How do the records below read from their first line through the line containing "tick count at"? Write those lines out exactly.

(Information provided)
+---+

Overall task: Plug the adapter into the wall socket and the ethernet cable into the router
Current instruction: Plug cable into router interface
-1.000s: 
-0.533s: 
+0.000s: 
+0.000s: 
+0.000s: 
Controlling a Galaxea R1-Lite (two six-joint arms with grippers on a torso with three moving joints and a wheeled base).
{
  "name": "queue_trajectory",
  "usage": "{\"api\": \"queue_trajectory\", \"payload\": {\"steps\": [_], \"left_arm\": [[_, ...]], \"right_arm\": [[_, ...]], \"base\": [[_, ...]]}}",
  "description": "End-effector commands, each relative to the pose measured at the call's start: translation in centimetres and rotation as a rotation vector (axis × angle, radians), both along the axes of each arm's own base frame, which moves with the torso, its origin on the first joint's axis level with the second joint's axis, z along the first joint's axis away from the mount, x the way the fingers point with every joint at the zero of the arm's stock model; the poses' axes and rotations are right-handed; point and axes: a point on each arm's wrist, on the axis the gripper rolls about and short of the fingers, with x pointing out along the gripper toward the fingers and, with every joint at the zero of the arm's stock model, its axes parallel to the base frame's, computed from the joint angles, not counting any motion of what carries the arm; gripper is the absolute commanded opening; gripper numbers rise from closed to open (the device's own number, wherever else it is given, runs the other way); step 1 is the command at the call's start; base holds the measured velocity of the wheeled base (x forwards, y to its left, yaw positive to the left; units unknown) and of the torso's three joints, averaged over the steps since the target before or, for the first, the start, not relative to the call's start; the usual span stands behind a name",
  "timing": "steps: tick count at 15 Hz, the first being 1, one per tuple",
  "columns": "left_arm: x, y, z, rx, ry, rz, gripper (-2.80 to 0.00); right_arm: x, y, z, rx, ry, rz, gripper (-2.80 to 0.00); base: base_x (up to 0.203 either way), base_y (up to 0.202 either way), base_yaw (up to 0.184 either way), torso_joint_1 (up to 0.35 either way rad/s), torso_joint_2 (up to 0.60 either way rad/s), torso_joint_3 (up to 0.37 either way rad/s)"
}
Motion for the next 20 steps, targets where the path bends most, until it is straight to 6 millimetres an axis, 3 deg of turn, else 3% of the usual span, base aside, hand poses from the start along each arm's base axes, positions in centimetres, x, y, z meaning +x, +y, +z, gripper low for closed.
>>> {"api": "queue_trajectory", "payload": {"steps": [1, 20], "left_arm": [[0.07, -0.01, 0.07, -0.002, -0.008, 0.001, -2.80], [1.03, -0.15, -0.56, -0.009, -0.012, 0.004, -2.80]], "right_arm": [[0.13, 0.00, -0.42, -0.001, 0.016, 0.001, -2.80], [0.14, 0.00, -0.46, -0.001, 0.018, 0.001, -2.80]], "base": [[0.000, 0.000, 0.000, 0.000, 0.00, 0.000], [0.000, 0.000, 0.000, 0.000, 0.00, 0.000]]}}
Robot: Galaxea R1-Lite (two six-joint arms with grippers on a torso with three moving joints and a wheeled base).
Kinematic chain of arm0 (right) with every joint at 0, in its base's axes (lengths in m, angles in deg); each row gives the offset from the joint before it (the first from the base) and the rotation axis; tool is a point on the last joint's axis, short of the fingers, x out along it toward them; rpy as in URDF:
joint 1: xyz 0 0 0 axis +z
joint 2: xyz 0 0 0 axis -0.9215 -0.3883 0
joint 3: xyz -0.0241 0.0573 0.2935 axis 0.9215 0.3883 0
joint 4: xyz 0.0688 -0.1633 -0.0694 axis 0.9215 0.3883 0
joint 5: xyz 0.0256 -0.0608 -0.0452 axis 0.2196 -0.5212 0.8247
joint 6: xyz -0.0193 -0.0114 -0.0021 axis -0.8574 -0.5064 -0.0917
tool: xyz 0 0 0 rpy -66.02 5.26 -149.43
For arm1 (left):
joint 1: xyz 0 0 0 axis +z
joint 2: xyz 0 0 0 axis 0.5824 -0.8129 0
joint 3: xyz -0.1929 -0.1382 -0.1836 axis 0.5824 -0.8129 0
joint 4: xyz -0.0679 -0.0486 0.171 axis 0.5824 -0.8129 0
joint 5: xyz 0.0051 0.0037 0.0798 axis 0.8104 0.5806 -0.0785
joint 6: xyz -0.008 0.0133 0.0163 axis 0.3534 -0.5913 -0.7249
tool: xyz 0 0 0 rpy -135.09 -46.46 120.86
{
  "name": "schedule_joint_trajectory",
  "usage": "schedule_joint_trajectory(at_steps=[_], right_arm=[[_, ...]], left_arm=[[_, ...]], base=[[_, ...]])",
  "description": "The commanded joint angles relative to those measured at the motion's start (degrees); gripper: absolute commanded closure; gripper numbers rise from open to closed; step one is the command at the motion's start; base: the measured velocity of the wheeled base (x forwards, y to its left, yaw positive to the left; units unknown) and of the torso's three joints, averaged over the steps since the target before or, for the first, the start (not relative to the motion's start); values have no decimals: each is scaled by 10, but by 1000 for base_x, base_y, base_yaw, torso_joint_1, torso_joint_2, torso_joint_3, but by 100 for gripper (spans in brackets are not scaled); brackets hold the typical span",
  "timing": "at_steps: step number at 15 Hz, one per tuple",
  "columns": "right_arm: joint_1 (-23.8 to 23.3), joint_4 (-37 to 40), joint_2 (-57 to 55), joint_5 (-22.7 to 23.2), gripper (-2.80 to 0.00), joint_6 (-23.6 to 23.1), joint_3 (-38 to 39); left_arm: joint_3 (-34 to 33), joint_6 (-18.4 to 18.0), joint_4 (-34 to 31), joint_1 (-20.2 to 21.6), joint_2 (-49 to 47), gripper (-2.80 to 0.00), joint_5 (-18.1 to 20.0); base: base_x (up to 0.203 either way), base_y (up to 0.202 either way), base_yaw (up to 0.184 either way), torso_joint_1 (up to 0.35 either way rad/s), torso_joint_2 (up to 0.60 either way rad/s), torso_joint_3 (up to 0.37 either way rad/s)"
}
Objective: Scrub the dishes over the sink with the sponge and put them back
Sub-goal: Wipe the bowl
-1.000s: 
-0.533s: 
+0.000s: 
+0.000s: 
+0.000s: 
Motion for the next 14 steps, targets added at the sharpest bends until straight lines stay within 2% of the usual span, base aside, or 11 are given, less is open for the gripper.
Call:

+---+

(Result of this exercise)
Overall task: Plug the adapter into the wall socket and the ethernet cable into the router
Current instruction: Plug cable into router interface
-1.000s: 
-0.533s: 
+0.000s: 
+0.000s: 
+0.000s: 
Controlling a Galaxea R1-Lite (two six-joint arms with grippers on a torso with three moving joints and a wheeled base).
{
  "name": "queue_trajectory",
  "usage": "{\"api\": \"queue_trajectory\", \"payload\": {\"steps\": [_], \"left_arm\": [[_, ...]], \"right_arm\": [[_, ...]], \"base\": [[_, ...]]}}",
  "description": "End-effector commands, each relative to the pose measured at the call's start: translation in centimetres and rotation as a rotation vector (axis × angle, radians), both along the axes of each arm's own base frame, which moves with the torso, its origin on the first joint's axis level with the second joint's axis, z along the first joint's axis away from the mount, x the way the fingers point with every joint at the zero of the arm's stock model; the poses' axes and rotations are right-handed; point and axes: a point on each arm's wrist, on the axis the gripper rolls about and short of the fingers, with x pointing out along the gripper toward the fingers and, with every joint at the zero of the arm's stock model, its axes parallel to the base frame's, computed from the joint angles, not counting any motion of what carries the arm; gripper is the absolute commanded opening; gripper numbers rise from closed to open (the device's own number, wherever else it is given, runs the other way); step 1 is the command at the call's start; base holds the measured velocity of the wheeled base (x forwards, y to its left, yaw positive to the left; units unknown) and of the torso's three joints, averaged over the steps since the target before or, for the first, the start, not relative to the call's start; the usual span stands behind a name",
  "timing": "steps: tick count at 15 Hz, the first being 1, one per tuple",

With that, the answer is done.